YOUR INSTRUCTIONS: Write out the following listing's lines from the one with "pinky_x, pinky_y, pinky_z" to the one with "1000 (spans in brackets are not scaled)", exactly, with both included and no others.

DATA SUPPLIED:
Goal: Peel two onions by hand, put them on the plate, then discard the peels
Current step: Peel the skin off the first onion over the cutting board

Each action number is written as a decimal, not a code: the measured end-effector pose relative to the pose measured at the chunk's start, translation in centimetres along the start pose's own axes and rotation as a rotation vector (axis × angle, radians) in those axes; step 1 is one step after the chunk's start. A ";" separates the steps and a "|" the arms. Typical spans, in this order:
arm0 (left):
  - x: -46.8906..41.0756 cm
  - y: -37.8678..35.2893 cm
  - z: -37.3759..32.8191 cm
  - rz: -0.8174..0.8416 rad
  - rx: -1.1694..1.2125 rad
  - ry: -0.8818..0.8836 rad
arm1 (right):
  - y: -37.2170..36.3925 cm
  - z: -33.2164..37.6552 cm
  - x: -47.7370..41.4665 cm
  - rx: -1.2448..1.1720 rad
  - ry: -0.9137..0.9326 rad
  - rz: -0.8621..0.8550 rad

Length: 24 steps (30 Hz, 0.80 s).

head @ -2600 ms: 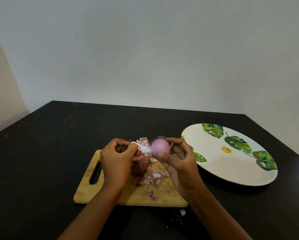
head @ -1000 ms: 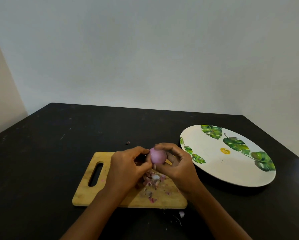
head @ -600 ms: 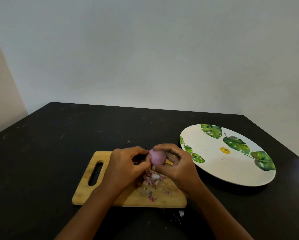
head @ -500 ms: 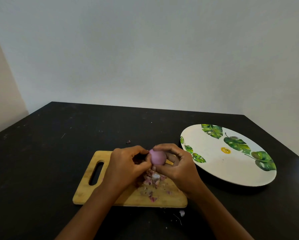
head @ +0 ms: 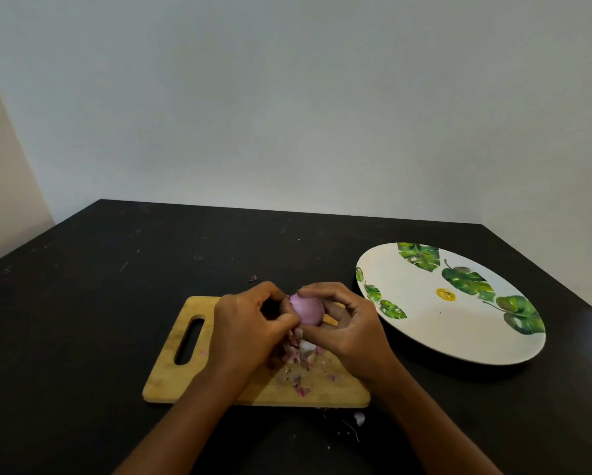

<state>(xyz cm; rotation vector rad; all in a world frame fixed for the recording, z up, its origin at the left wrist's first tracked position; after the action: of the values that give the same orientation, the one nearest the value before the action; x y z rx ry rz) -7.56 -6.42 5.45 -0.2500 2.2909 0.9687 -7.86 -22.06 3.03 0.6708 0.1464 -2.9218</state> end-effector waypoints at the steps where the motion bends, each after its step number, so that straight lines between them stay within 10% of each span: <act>1: 0.0 0.0 0.1 0.000 0.032 0.032 | 0.0 0.0 0.0 -0.012 -0.014 -0.003; 10: -0.5 -0.1 -0.4 0.109 0.411 0.148 | 0.7 0.4 -0.2 -0.076 -0.088 -0.104; 24: -0.4 0.4 0.0 -0.043 0.380 0.153 | 0.0 0.5 0.1 -0.180 -0.146 -0.131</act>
<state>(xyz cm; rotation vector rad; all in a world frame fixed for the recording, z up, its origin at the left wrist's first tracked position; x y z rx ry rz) -7.44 -6.16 5.90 -0.2154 2.5419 0.4913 -8.15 -22.09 3.43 0.4343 0.4468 -3.0191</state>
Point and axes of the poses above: each hand's wrist, its own x-axis away from the middle knuckle, its own y-axis out of the back of the hand, z = x × y, the point moved 4 cm from there along -x, towards the middle knuckle, and after that the axes turned 9 degrees about -x, right-handed, at the moved point
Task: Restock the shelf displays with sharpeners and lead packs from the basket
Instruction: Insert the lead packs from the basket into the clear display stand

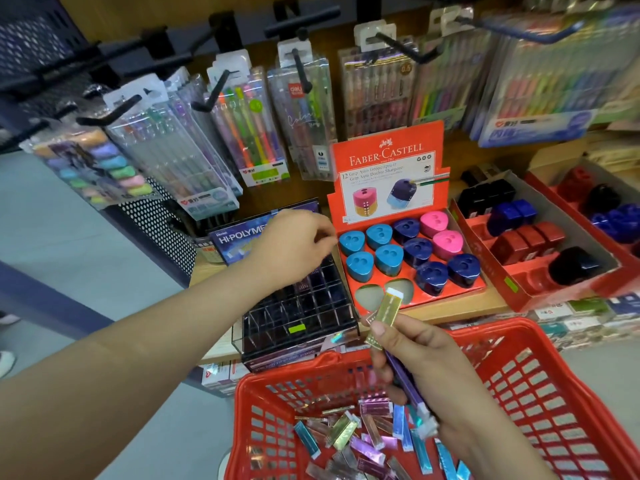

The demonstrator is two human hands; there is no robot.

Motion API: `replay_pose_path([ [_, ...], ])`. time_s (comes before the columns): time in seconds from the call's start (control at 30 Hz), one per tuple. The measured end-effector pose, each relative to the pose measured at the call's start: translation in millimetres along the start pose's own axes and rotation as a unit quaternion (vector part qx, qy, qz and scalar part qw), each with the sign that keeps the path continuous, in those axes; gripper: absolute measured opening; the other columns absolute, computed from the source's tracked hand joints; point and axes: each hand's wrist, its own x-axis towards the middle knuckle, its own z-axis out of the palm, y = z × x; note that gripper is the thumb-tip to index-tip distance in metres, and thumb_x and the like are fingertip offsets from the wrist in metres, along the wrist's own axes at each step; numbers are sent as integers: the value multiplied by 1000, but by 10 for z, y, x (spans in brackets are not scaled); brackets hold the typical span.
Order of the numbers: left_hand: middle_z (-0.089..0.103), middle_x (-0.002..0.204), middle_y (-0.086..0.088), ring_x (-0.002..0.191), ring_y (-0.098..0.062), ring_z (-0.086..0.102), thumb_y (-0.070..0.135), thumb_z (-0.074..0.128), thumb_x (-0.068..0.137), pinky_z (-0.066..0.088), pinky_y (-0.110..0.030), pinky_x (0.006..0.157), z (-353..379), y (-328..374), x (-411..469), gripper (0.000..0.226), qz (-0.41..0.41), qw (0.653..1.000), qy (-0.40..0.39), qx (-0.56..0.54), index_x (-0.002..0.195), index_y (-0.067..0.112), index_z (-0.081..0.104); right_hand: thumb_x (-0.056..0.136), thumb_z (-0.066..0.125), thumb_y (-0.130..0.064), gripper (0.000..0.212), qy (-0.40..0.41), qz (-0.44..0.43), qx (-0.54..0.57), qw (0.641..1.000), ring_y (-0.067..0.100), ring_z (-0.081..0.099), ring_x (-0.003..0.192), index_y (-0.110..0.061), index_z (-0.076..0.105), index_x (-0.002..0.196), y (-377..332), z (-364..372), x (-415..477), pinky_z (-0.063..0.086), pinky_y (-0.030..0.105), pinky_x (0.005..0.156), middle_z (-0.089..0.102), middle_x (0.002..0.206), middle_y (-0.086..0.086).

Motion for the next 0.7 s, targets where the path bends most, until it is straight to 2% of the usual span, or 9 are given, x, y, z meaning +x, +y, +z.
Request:
replay_pose_path([
  [0.07,71,88,4,67,-4,62,27,59,93,56,-29,67,-121,202,-96,17,-26,967,-96,-235,100,17,72,70,72,-34,20,1,-2,-22,1000,13,45,48,-16,74,75,-17,-1,-2,35,22,40,54,59,7],
  [0.1,71,87,4,65,-4,63,28,59,93,55,-26,63,-156,295,-151,18,-26,942,-152,-297,101,18,71,70,72,-35,21,1,-2,-33,999,13,44,47,-15,74,75,-24,0,-2,34,22,40,54,59,8],
  [0.17,71,89,5,66,-2,63,28,61,92,55,-22,61,-155,390,-261,20,4,923,-219,-316,106,18,70,71,72,-34,18,-5,-7,-52,999,13,43,46,-17,74,74,-44,15,-5,33,21,40,52,58,8],
  [0.23,71,84,-1,65,-6,64,22,65,90,56,-23,62,-128,401,-350,17,3,917,-225,-330,104,14,71,72,71,-33,20,-18,-11,-72,997,13,43,45,-15,76,80,-53,34,-11,34,21,40,52,56,8],
  [0.37,69,71,-9,60,-11,64,7,70,84,57,-22,62,-142,237,-484,8,-90,876,-221,-419,92,8,71,85,65,-33,30,-26,14,-81,996,14,44,46,-4,72,88,3,82,-16,34,23,41,55,58,9],
  [0.47,71,75,-14,64,-15,68,1,70,81,56,-21,61,-304,-18,-531,10,-146,860,-174,-457,90,5,70,89,57,-21,26,0,57,45,997,18,43,47,0,70,86,56,118,9,31,22,38,53,62,14],
  [0.57,73,74,-10,67,-17,70,3,71,79,56,-21,62,-524,-349,-523,19,-183,881,-70,-431,97,11,68,77,61,-21,36,-9,71,195,978,15,44,49,0,72,104,102,91,60,30,21,35,55,67,10],
  [0.63,73,71,-8,65,-17,70,3,72,79,58,-23,63,-623,-561,-521,17,-209,889,-2,-408,94,10,67,67,81,-25,53,-23,70,281,957,14,47,51,0,69,112,169,53,109,35,19,35,58,74,10],
  [0.7,72,66,-8,61,-15,69,0,72,79,59,-24,62,-647,-734,-534,11,-228,892,42,-387,86,6,66,43,98,-22,78,-37,83,347,934,14,52,54,-4,67,112,202,27,134,43,19,37,61,80,13],
])
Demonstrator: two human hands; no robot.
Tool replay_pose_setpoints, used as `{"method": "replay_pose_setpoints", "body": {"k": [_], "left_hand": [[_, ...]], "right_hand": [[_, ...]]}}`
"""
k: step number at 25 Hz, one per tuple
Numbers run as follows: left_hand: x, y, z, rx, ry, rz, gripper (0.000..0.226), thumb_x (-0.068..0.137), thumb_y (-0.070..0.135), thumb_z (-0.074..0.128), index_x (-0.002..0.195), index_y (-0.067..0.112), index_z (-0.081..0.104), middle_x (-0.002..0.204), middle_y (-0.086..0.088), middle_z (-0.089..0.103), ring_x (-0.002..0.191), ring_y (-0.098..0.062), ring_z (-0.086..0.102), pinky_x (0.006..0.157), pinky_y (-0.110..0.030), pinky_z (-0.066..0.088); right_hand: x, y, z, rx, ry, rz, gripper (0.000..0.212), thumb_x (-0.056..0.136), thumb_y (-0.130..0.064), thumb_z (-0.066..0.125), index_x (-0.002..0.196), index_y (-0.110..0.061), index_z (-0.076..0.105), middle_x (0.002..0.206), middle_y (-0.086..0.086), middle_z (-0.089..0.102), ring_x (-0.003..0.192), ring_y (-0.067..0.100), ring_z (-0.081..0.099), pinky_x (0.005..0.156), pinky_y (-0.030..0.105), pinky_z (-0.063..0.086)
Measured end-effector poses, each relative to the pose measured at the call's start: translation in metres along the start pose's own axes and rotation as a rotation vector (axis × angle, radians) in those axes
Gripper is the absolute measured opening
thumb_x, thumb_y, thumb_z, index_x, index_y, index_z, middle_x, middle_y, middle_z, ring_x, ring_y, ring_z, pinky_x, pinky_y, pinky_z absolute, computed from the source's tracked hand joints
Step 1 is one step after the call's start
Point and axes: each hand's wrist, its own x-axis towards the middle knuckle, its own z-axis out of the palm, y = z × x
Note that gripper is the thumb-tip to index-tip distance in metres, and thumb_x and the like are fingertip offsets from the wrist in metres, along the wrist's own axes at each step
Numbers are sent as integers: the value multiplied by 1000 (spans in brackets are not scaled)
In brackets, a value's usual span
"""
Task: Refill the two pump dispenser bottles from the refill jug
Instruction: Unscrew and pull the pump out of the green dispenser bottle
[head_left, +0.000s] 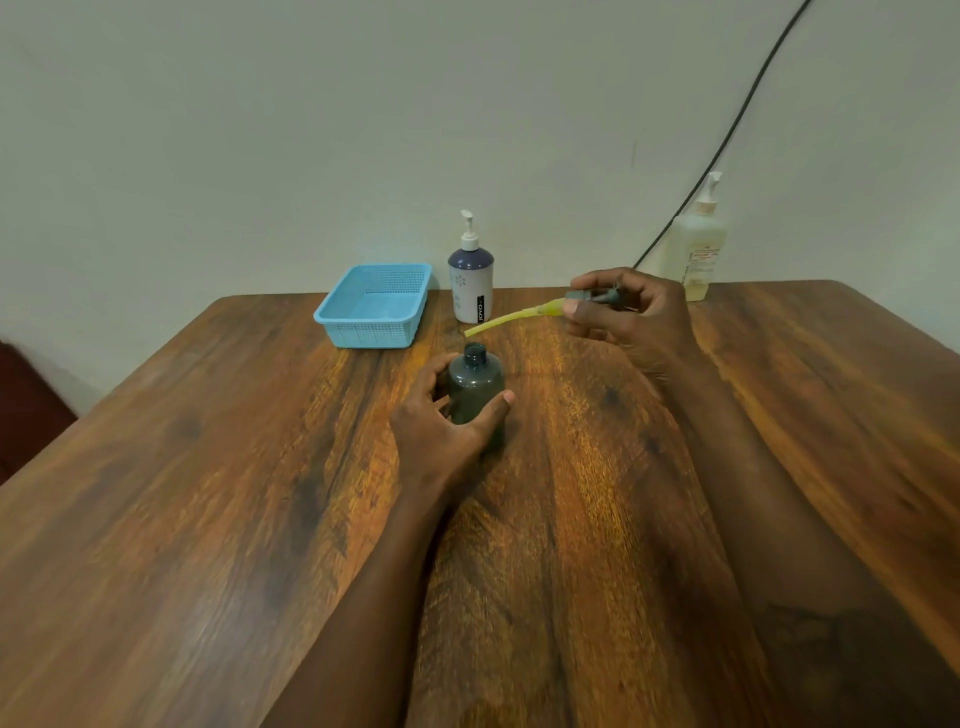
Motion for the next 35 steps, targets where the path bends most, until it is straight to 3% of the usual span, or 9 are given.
{"method": "replay_pose_setpoints", "body": {"k": [3, 7, 11, 16, 20, 23, 27, 32, 35], "left_hand": [[-1, 3, 1, -7, -8, 2, 66, 73, 48, 89, 126, 42, 52, 116, 35, 54, 108, 16, 56, 88, -11, 51], [-1, 2, 3, -13, -13, -2, 66, 71, 49, 90, 126, 42, 53, 115, 35, 55, 111, 18, 55, 87, -11, 52], [-2, 0, 2, -27, -31, -17, 71, 69, 46, 93, 128, 38, 55, 117, 29, 58, 113, 9, 59, 86, -12, 54], [-9, 6, -1, -51, -66, -65, 74, 69, 37, 95, 131, 32, 55, 116, 26, 58, 106, 14, 58, 81, -7, 51], [-13, 14, -6, -12, -96, -86, 69, 70, 36, 95, 124, 37, 51, 108, 32, 54, 98, 24, 55, 76, -4, 49], [-15, 14, -9, -1, -133, -93, 70, 70, 38, 94, 126, 38, 50, 111, 32, 53, 102, 15, 56, 77, -4, 48], [-15, 10, -9, 12, -173, -90, 81, 69, 44, 94, 136, 33, 49, 124, 21, 55, 110, 2, 56, 80, -7, 49], [-15, 3, -13, 44, -158, -104, 109, 64, 61, 91, 153, 32, 35, 149, 2, 53, 129, -14, 55, 103, -35, 53], [-5, 14, -21, 104, -113, -73, 110, 65, 62, 89, 155, 27, 35, 152, 1, 50, 129, -12, 52, 104, -35, 49]], "right_hand": [[-1, 6, 1, -187, -20, -24, 28, 79, -10, 86, 105, -7, 75, 108, 5, 73, 97, 16, 70, 71, 22, 61], [-1, 24, -2, -375, -82, -13, 26, 74, -11, 89, 94, -12, 73, 96, 3, 75, 86, 21, 74, 74, 33, 64], [-21, 42, 2, -507, -65, 85, 25, 74, -9, 87, 90, -16, 69, 87, 2, 71, 72, 14, 66, 61, 28, 57], [-41, 60, 8, -609, -89, 166, 26, 74, -13, 83, 95, -24, 72, 87, 2, 71, 79, 23, 71, 73, 46, 65], [-44, 60, 9, -696, -121, 191, 21, 70, -16, 85, 86, -23, 73, 80, -2, 73, 76, 17, 73, 70, 36, 63], [-46, 61, 9, -671, -126, 248, 24, 70, -15, 89, 86, -21, 72, 76, 1, 74, 65, 16, 74, 65, 36, 64], [-48, 64, 12, -671, -127, 266, 33, 69, -30, 93, 92, -21, 71, 83, -1, 72, 76, 16, 72, 72, 37, 63], [-51, 59, 12, -638, -135, 276, 40, 73, -40, 90, 101, -20, 70, 88, -1, 72, 77, 11, 69, 62, 25, 54], [-54, 54, 10, -588, -108, 262, 48, 72, -46, 89, 108, -22, 68, 98, -2, 70, 88, 13, 68, 72, 29, 58]]}}
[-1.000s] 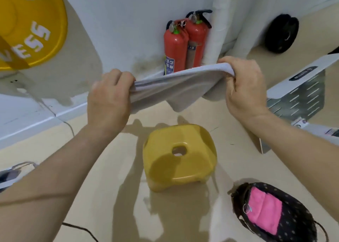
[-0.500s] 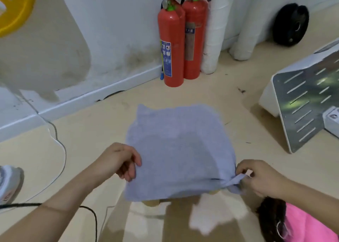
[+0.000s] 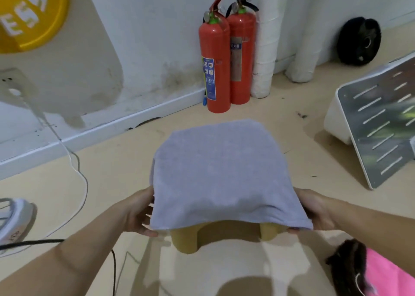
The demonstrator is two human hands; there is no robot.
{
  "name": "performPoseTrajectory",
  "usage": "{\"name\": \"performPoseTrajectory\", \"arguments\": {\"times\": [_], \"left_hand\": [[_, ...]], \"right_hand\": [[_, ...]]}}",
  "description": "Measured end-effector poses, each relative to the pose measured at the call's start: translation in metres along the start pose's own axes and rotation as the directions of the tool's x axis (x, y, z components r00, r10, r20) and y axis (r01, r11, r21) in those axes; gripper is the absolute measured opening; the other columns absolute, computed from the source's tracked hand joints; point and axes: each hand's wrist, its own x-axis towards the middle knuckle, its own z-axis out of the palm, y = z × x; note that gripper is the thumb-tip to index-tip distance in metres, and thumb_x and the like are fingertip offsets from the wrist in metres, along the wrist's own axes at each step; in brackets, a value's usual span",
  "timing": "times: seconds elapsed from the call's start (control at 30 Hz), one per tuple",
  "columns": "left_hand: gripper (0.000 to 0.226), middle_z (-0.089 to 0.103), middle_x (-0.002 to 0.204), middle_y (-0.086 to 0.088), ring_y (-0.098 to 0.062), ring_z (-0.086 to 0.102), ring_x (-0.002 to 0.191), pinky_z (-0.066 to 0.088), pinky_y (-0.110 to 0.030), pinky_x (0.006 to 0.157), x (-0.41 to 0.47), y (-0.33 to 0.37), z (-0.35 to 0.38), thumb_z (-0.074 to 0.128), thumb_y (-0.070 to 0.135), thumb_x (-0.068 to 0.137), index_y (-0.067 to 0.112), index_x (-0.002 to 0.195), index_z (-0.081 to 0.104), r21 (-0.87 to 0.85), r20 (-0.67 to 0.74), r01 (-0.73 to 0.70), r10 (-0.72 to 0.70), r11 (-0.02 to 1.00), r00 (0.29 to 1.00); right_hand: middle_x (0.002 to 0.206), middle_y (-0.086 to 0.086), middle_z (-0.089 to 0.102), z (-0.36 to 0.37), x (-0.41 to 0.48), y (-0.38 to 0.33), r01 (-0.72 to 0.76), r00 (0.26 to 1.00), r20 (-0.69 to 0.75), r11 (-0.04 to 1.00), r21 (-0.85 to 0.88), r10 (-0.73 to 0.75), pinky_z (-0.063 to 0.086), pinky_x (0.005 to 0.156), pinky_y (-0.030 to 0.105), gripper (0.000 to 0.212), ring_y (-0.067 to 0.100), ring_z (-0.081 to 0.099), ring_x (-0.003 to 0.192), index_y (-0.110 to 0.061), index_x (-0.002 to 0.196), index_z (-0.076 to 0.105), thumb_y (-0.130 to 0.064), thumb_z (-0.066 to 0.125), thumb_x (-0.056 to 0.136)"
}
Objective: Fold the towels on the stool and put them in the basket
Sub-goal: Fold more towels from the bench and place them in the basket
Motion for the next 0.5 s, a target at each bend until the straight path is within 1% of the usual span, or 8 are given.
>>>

YOUR SOLUTION:
thumb_x, thumb_y, thumb_z, index_x, index_y, index_z, middle_x, middle_y, middle_z, ring_x, ring_y, ring_z, pinky_x, pinky_y, pinky_z absolute, computed from the source's tracked hand joints
Step 1 is one step after the call's start
Point and axes: each hand's wrist, its own x-axis towards the middle knuckle, its own z-axis out of the palm, y = z × x
Note that gripper is the thumb-tip to index-tip distance in metres, and thumb_x and the like are fingertip offsets from the wrist in metres, along the wrist's own axes at each step
Numbers are sent as integers: the value multiplied by 1000 (spans in brackets are not scaled)

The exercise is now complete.